Adding: “In case of any inconsistency or difficulty in respect of applicability of provisions of these regulations to proxy advisers, the Board may issue such clarifications or exemptions as may be deemed appropriate.”

The regulations also eased a proposed rule under which research reports by entities located outside India would only be permitted if they had a local presence. 

“The requirement for incorporating an Indian subsidiary or establishing an Indian office may be onerous and, therefore, has been replaced with a requirement to enter into an arrangement with a research analyst or research entity registered as research analyst under the regulations,” it said. The local entity can distribute the third-party reports. 

The regulations also sought to remove a conflict of interest between those providing research services and associate firms which deal with the company.

“The compensation of individual research analyst shall be determined by board of directors/committee of directors of the research entity which does not consist of representatives from the merchant banking or investment banking or brokerage services department,” it said. 

There is a framework for regulating research analysts in a number of countries, including America, Britain, Hong Kong and Singapore. However, there has been little in the way of regulating proxy advisory firms. 

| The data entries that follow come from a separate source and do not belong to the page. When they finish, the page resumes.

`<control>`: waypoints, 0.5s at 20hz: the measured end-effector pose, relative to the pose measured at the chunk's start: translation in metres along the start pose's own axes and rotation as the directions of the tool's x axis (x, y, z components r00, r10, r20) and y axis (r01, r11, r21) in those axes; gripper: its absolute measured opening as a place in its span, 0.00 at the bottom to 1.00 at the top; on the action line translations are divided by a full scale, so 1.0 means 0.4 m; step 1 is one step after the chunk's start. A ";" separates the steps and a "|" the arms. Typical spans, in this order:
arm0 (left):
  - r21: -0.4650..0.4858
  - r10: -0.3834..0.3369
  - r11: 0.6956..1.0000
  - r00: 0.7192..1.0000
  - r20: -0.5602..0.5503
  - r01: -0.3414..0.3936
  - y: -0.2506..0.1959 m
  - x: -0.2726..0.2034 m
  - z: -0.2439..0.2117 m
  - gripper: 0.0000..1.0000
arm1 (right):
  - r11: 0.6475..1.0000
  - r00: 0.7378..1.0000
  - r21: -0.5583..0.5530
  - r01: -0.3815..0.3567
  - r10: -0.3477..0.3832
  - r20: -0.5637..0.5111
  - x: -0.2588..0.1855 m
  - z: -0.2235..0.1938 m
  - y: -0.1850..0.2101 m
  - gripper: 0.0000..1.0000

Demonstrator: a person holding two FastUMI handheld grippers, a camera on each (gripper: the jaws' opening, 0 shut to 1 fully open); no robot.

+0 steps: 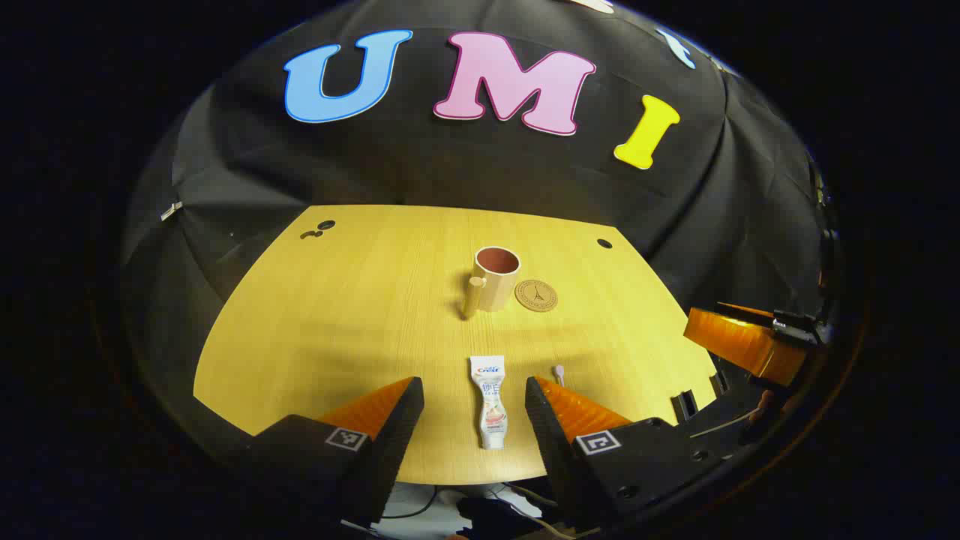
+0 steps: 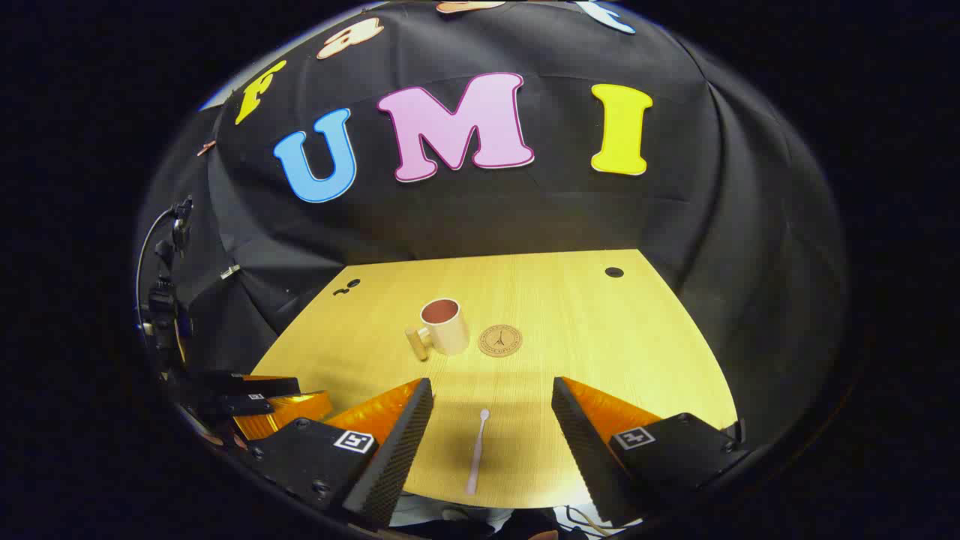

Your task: Put the toothbrush and toothpaste on the desktop into the cup, then pick up the cup and place it on the coaster on the desktop.

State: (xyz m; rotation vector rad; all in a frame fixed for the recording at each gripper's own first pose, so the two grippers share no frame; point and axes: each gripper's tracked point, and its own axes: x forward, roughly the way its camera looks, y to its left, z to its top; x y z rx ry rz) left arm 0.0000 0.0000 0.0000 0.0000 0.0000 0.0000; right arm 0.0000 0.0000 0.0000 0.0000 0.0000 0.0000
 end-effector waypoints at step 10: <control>0.019 -0.016 1.000 1.000 -0.026 0.016 -0.022 0.029 -0.010 0.85 | 1.000 1.000 0.014 0.015 -0.015 -0.010 0.004 -0.010 -0.017 0.98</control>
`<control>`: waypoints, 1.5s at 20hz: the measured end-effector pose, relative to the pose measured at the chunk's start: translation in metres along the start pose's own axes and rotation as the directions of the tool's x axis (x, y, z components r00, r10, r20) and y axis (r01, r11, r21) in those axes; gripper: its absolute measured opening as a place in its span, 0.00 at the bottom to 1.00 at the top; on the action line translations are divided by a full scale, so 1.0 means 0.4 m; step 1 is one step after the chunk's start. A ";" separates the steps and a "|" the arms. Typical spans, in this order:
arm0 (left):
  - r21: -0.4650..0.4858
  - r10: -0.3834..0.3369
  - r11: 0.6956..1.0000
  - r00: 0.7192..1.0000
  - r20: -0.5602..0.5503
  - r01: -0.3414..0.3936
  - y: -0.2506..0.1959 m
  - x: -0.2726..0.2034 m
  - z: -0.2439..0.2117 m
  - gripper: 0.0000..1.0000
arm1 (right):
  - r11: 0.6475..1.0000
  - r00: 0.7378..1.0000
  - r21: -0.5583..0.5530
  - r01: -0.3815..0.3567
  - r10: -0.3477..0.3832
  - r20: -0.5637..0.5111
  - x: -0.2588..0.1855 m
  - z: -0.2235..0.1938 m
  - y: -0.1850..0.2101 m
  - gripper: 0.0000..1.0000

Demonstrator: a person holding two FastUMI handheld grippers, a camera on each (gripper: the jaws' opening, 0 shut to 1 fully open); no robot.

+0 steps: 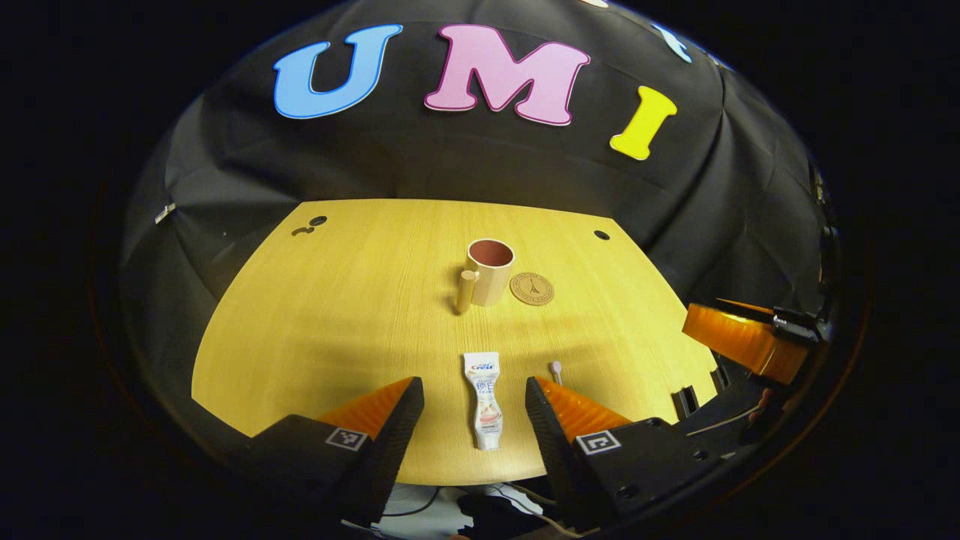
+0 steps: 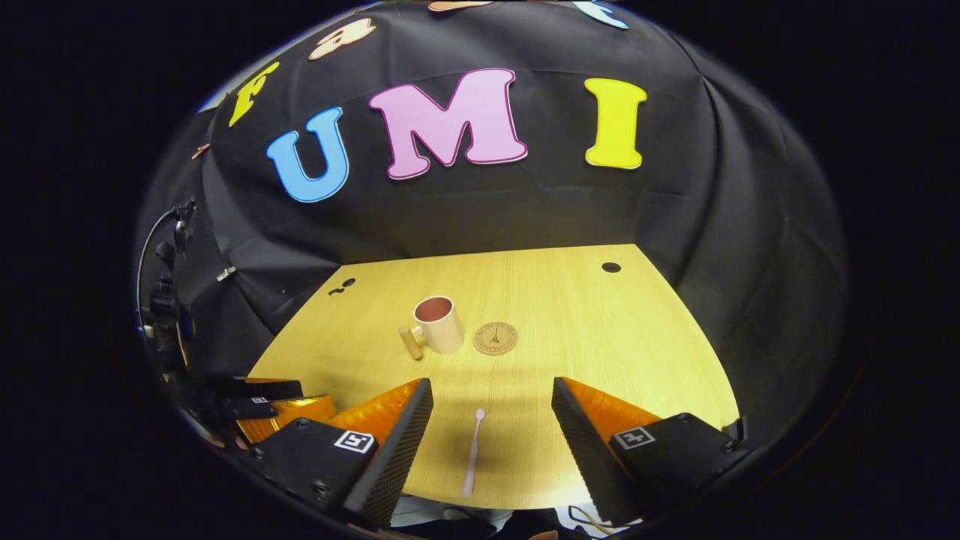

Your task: Put the toothbrush and toothpaste on the desktop into the cup, then pick up the cup and place it on the coaster on the desktop.

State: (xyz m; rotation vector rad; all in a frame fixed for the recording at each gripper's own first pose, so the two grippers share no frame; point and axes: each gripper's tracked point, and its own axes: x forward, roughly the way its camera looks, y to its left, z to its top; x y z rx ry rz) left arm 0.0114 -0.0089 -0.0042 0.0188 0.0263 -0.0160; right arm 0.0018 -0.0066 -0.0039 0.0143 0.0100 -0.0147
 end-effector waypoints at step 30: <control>0.035 0.083 0.997 0.915 -0.396 -0.075 -0.031 0.386 -0.202 0.82 | 0.999 0.991 0.007 0.041 -0.040 -0.127 0.031 -0.076 -0.148 0.98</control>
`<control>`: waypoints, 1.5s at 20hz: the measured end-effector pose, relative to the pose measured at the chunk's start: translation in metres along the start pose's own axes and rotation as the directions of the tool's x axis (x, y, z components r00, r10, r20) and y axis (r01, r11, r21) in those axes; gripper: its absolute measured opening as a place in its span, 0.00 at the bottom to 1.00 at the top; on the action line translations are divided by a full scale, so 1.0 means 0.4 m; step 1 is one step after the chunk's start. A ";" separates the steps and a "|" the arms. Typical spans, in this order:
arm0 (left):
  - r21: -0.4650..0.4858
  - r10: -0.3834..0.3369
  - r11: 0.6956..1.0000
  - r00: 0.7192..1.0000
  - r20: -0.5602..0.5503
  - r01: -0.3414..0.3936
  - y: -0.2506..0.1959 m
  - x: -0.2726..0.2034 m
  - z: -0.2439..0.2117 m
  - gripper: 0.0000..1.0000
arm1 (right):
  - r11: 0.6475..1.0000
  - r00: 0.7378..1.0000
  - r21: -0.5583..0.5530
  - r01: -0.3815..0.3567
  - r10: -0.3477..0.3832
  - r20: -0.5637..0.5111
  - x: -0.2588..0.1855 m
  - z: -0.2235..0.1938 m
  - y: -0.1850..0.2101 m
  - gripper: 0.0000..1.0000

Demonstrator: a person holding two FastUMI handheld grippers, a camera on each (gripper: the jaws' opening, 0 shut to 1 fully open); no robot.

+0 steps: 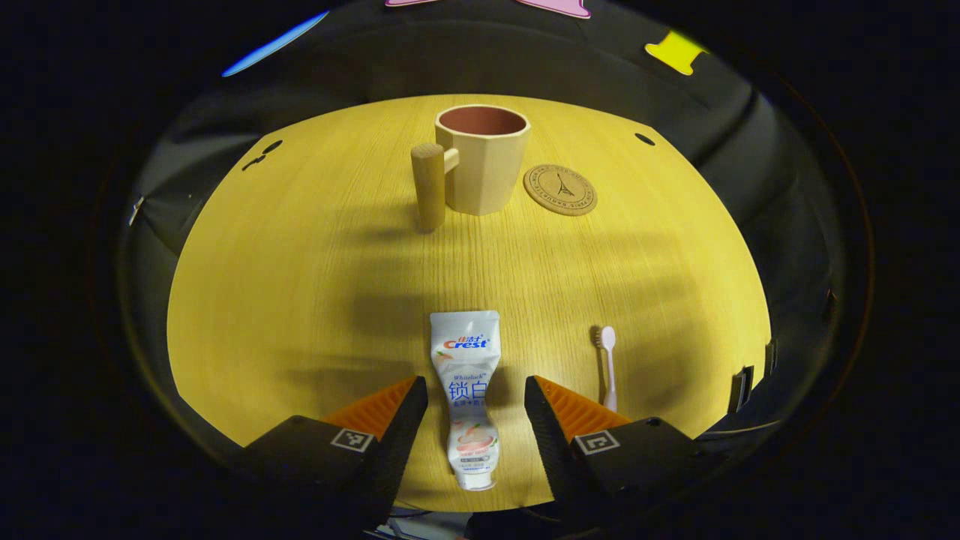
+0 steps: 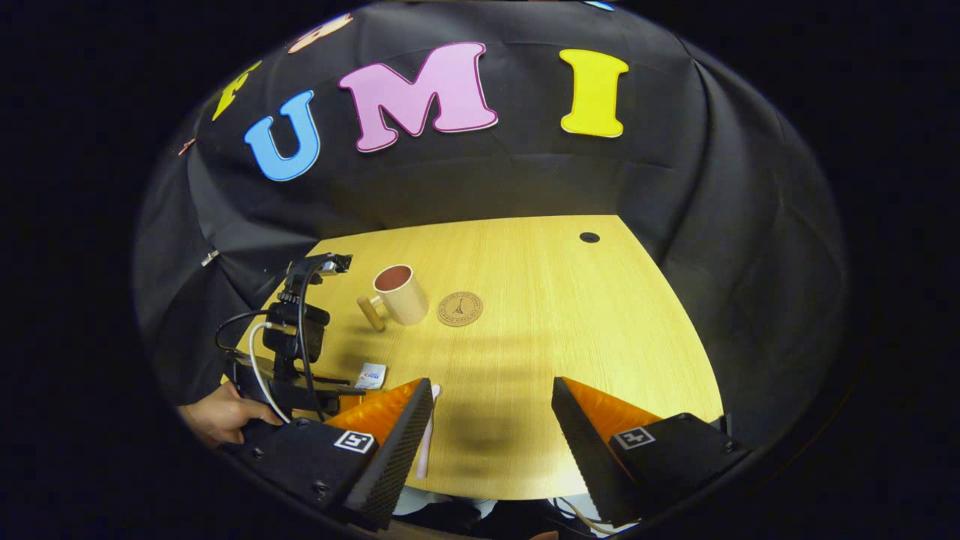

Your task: Put the toothbrush and toothpaste on the desktop into the cup, then pick up the cup and place it on the coaster on the desktop.

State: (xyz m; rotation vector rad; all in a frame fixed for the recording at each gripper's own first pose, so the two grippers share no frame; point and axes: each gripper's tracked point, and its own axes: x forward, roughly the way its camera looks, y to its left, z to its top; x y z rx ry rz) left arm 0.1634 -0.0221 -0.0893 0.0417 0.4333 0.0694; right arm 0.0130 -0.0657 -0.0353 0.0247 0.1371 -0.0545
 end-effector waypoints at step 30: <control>0.122 -0.024 0.992 0.997 -0.076 0.033 -0.008 0.048 -0.010 0.21 | 0.993 0.953 0.078 -0.091 0.109 -0.283 0.141 -0.247 0.078 0.78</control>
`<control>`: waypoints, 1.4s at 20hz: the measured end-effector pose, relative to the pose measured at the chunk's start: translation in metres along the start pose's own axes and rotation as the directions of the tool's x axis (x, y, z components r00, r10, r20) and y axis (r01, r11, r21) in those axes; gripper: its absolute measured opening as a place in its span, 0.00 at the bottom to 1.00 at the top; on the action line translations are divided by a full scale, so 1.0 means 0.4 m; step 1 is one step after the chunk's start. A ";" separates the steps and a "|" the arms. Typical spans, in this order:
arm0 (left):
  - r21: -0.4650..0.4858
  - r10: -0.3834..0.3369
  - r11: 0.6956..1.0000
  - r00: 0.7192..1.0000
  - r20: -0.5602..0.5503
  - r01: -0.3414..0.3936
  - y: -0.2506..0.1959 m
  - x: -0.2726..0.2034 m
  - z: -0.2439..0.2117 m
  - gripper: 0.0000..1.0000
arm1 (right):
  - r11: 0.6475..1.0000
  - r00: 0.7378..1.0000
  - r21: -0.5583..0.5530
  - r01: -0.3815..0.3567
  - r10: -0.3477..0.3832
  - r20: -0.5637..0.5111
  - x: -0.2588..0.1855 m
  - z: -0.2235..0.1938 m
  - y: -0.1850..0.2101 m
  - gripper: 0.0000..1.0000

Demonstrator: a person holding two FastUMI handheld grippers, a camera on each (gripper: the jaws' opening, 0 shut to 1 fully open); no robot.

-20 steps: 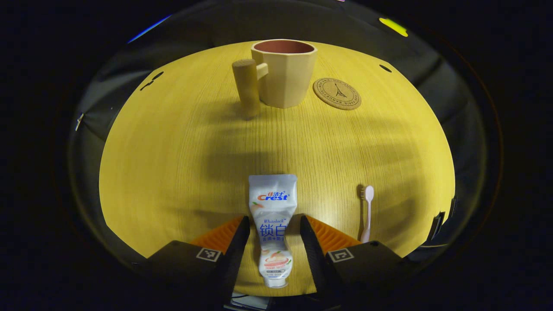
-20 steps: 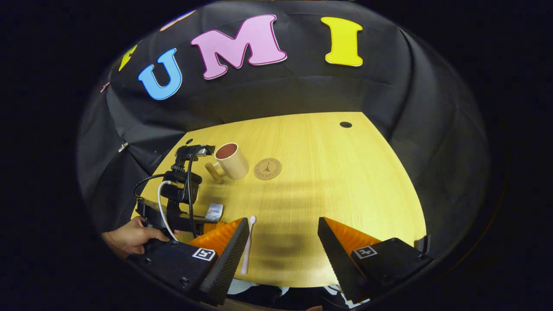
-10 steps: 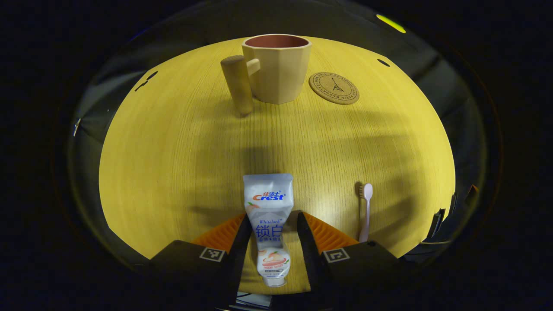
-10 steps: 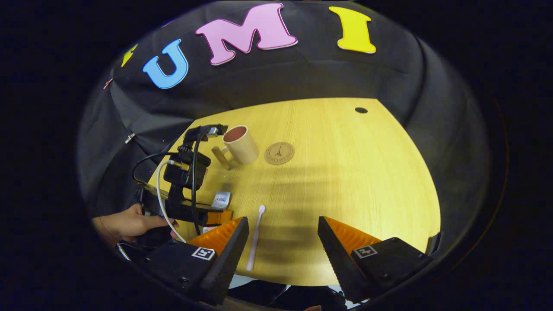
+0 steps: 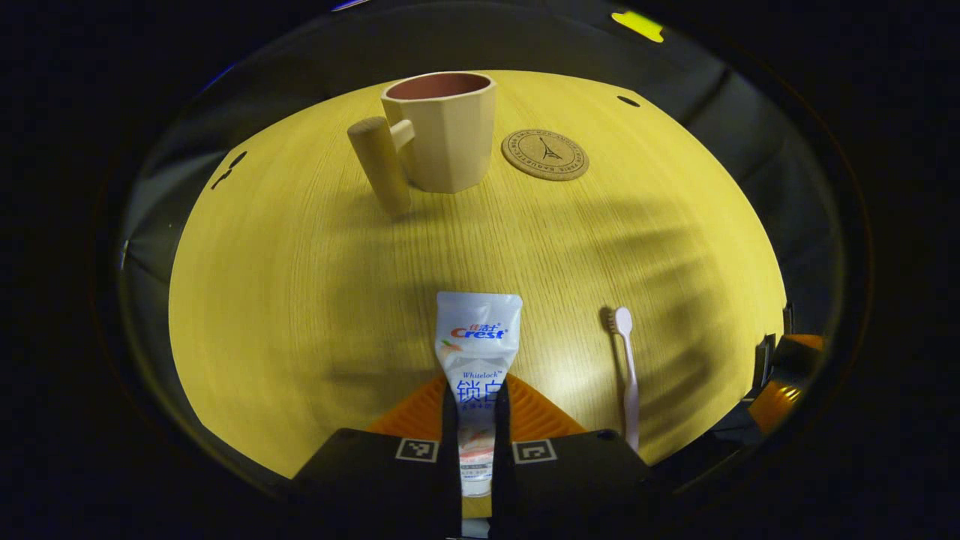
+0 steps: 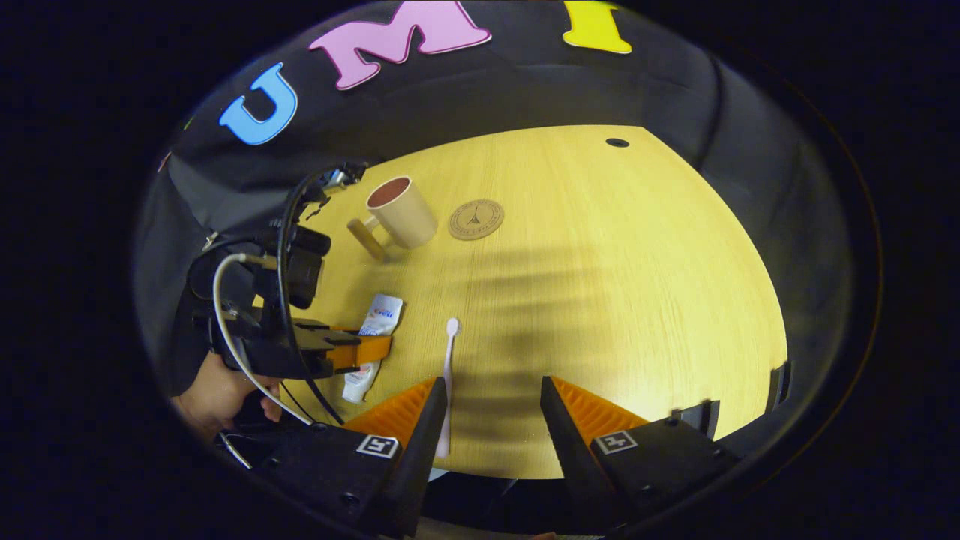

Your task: Put the toothbrush and toothpaste on the desktop into the cup, then pick up the cup and place it on the coaster on the desktop.

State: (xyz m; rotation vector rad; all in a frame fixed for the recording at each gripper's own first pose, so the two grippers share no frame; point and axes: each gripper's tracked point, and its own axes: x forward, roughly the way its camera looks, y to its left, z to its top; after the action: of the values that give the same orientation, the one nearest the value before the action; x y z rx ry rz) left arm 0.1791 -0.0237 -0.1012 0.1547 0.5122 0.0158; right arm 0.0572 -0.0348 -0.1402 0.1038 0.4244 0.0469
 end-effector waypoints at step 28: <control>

A publication from the US Securities and Exchange Commission recently came out with suggested guidelines on the responsibilities of investment advisers in retaining proxy advisory firms, though this is not a regulation and also does not have ‘official’ status.

The Canadian Securities Administrators has also come out with a consultation paper on the potential regulation of proxy advisory firms. 

“This does not send a good signal to institutional investors. Proxy advisory firms allow them an outlet to raise issues of governance. This benefits not just them but also the rest of the market, including retail investors,” said one of the people quoted above.